Using artificial intelligence seems simple: you open a tool, type an instruction, and wait for a useful response. But those of us who use it regularly know that the real journey isn't always that straightforward. It often starts with optimism, moves into frustration, passes through anger or anxiety, and only after several attempts — and some genuine rage — does that feeling of satisfaction finally arrive when the AI delivers something close to what you actually needed. You've probably been there, not just in a chat window, but also when building a GPT, a Gem, a Copilot Agent, or a Skill.
This experience isn't coincidental. Generative AI has enormous potential to improve productivity, but that value doesn't appear automatically. I'm not making this up — McKinsey backs it with research. It's not just about "having AI." It's about knowing how to integrate it well.
In day-to-day use, one of the main friction points is prompting. Many people start using AI the same way they'd use a traditional search engine: they type a short phrase, expect a precise answer, then get frustrated when the result is generic, incomplete, or simply unhelpful. The problem isn't always the tool. Most of the time it's that we didn't provide enough context, didn't define the goal clearly, didn't specify the expected format, or didn't explain who will be using the response. We need to ask AI for things the same way we'd ask a person — if we're vague and they don't know us, the result probably won't be what we hoped for.
That's where an interesting paradox emerges: AI promises to save time, but if you don't know how to ask it the right things, it can cost you time instead. You rewrite the prompt, correct the response, add context, adjust the tone, request another version, watch it hallucinate, and start over. What was supposed to take five minutes ends up being half an hour of trial and error.

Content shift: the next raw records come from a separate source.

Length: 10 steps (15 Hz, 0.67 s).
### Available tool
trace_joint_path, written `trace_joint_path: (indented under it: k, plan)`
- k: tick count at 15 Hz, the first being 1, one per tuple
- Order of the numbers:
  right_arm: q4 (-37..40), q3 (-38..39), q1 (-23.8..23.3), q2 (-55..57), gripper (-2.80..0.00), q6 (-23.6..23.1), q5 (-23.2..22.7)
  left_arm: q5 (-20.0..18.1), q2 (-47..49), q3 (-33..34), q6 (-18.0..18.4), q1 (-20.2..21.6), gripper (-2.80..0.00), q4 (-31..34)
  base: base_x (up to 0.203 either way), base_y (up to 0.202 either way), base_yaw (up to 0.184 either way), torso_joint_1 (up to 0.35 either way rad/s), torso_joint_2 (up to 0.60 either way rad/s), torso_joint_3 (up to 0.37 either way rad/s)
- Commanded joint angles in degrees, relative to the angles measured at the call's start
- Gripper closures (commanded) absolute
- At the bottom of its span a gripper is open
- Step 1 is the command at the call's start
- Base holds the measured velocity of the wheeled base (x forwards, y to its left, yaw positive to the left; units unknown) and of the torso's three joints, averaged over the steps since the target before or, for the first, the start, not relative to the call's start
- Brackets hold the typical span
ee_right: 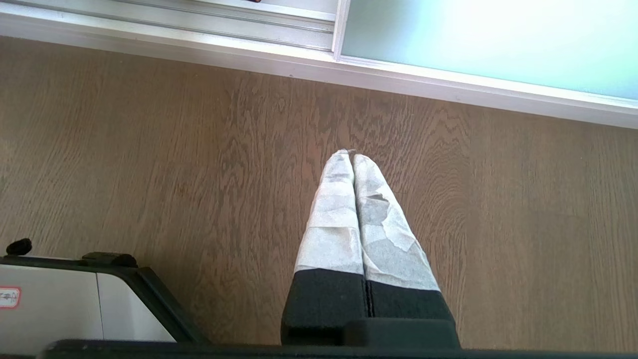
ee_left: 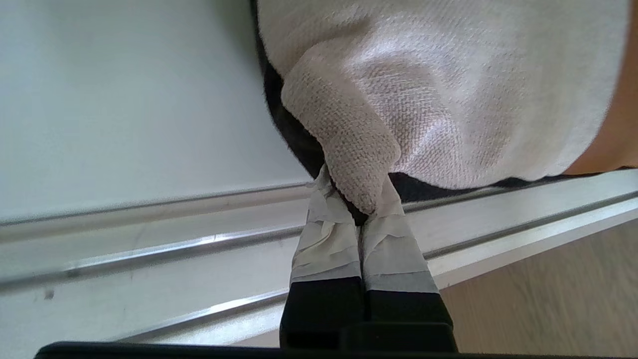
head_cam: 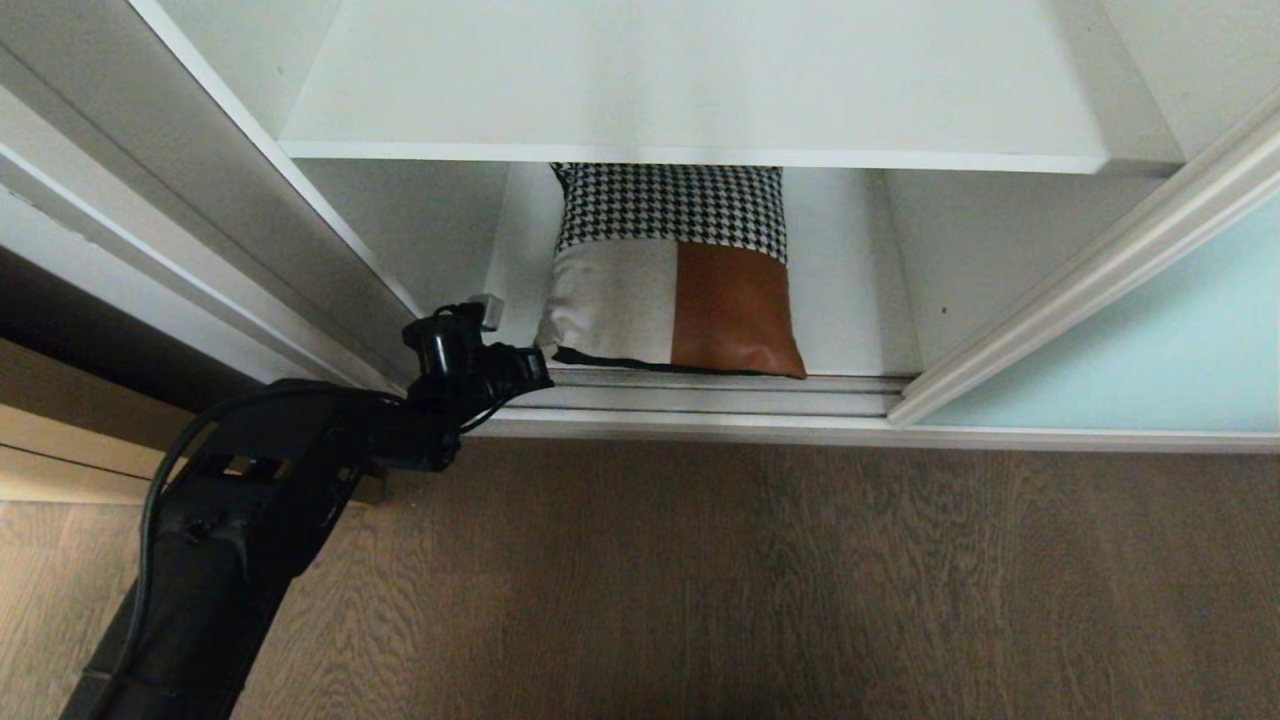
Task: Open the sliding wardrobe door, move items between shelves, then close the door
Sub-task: Place the pillow on the higher shelf
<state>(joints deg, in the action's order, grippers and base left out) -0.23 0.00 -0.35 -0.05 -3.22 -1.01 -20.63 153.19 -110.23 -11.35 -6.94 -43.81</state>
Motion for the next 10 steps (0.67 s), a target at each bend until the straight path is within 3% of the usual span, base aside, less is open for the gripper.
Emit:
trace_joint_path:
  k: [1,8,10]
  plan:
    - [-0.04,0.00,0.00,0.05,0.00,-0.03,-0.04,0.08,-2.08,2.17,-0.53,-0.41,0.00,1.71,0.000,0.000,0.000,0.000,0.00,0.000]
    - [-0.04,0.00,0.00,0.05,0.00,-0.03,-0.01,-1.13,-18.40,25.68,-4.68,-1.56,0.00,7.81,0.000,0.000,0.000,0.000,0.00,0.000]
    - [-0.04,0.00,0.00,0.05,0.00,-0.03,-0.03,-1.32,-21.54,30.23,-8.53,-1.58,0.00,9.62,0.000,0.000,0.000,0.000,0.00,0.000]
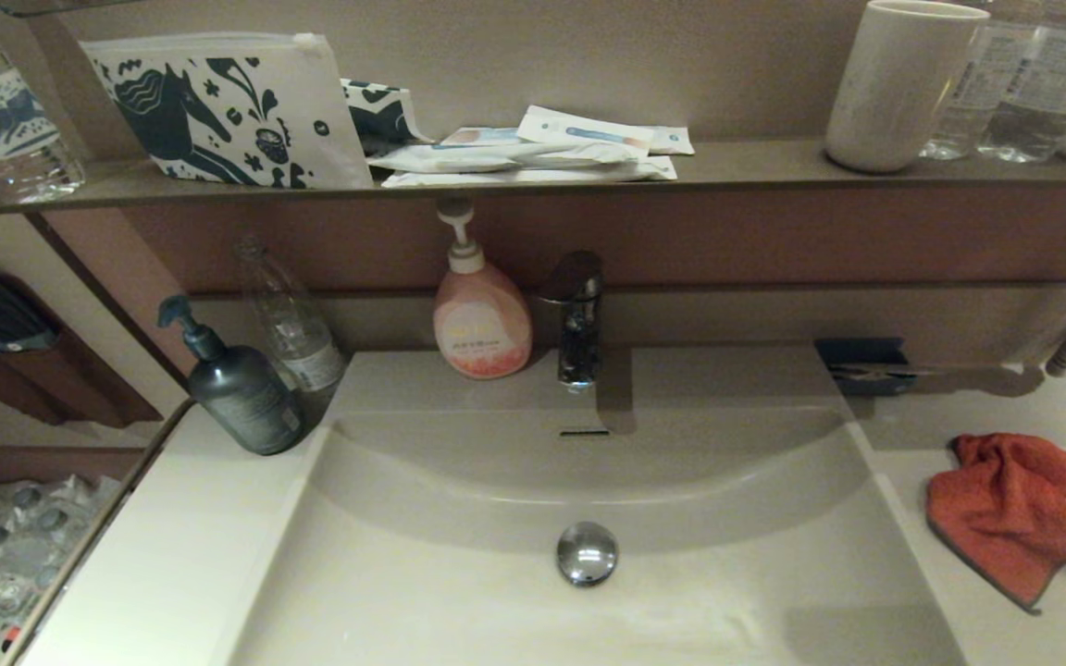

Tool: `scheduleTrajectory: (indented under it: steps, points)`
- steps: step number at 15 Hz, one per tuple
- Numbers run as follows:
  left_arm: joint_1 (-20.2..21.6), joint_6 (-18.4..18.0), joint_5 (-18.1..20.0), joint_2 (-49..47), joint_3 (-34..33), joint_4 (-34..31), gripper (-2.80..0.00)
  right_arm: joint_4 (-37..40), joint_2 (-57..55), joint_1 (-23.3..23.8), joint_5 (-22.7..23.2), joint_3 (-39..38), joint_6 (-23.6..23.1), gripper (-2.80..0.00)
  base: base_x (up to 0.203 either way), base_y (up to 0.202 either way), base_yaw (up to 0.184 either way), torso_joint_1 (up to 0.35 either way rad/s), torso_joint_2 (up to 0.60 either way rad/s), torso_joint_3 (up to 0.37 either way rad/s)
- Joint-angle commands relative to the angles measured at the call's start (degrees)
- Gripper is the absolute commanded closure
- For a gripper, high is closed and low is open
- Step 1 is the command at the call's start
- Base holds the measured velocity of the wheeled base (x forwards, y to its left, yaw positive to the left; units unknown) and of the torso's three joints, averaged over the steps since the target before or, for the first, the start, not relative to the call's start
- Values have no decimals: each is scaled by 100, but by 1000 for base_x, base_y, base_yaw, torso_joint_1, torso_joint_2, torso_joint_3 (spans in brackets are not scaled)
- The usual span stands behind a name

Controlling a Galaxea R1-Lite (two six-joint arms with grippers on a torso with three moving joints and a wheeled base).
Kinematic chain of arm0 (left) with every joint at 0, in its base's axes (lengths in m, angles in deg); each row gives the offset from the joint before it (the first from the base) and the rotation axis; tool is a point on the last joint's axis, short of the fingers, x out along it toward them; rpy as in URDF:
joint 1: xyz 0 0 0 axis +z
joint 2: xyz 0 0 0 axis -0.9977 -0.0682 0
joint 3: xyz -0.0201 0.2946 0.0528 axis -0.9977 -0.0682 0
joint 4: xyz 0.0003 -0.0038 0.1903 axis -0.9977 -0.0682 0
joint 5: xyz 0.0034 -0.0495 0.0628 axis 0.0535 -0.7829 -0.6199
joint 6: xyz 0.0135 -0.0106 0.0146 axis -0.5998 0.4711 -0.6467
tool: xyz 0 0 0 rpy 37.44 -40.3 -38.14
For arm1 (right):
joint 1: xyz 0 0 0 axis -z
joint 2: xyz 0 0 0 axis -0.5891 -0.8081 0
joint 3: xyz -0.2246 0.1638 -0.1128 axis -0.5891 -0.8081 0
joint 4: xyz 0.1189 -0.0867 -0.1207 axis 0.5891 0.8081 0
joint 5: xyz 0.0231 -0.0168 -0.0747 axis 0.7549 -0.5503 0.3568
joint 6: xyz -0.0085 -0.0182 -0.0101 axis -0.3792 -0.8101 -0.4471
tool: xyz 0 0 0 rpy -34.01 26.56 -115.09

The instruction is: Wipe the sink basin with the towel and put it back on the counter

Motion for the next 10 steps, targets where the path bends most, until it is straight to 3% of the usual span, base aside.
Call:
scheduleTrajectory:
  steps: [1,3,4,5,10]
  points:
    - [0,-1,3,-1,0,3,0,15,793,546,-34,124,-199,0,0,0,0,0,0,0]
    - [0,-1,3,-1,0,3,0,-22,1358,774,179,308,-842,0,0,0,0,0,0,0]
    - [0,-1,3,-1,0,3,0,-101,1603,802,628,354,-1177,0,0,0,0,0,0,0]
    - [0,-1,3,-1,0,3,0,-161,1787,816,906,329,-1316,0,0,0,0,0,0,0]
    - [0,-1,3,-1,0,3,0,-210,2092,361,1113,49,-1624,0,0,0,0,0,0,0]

This doesn't mean AI doesn't work. It means that interacting with it requires a new kind of skill. Microsoft has been emphasizing the importance of building practical AI and prompting capabilities within organizations — not just handing out access to tools. It even recommends ongoing training in generative AI and prompting skills as part of the new digital workplace. Once you get it working the way you want, it will work well, every single time.
Prompt engineering shouldn't be seen as something reserved for technical specialists. In practice, it's a form of structured thinking. It's learning to tell AI what role it should play, what problem it should solve, what context it needs to consider, what constraints it must respect, and what kind of result you expect. A good prompt isn't necessarily long — it's clear, specific, and outcome-oriented. OpenAI, Anthropic, Google, and Microsoft have all published solid best practices on this.
It's also important to understand that prompting improves with practice. At first, people tend to interact with AI in very open-ended ways. Over time, you start noticing patterns: which instructions work best, when it helps to give examples, when to ask for a specific structure, when to break a large task into smaller steps, and when to correct a response rather than starting from scratch. The learning curve is real, but it shortens considerably when you approach it with intention.
The opposite risk is using AI uncritically. Some studies warn that superficial use of these tools can produce content that looks correct but is thin on substance. This has been called "workslop" — AI-generated work that appears finished but actually shifts the burden of review, correction, or interpretation onto someone else. Instead of boosting productivity, it ends up creating more friction. You've probably noticed that AI tends to find every idea and plan fantastic — it has a built-in optimism. There are real cases of official documents submitted with invented data, or blog posts and social media content that bear no trace of the author's actual voice.
That's why the real value isn't in writing just any prompt — it's in learning to have better conversations with AI. The tool can help you think, synthesize, draft, compare, structure, and create. But it needs direction. When you use it without context, you get generalities. When you guide it well, it becomes a genuine accelerator.
The emotional arc of prompting mirrors this process closely. First you believe AI will solve everything instantly. Then you're disappointed when it doesn't understand you. You get annoyed when it keeps giving irrelevant answers. You grow anxious trying to craft the perfect prompt. You hesitate before hitting send again. And finally, when you nail the context, the goal, and the format, a genuinely useful response appears.
That final satisfaction doesn't come only from the AI "getting it right." It comes from the fact that you also learned to ask better.
At the end of the day, prompting isn't a technical barrier — it's a new form of workplace literacy. Companies that want to capture real value from artificial intelligence shouldn't stop at enabling tools. They need to train their teams to use them with judgment, context, and practice. Adoption. Because productivity with AI doesn't come from clicking "send" — it comes from learning to frame the problem better.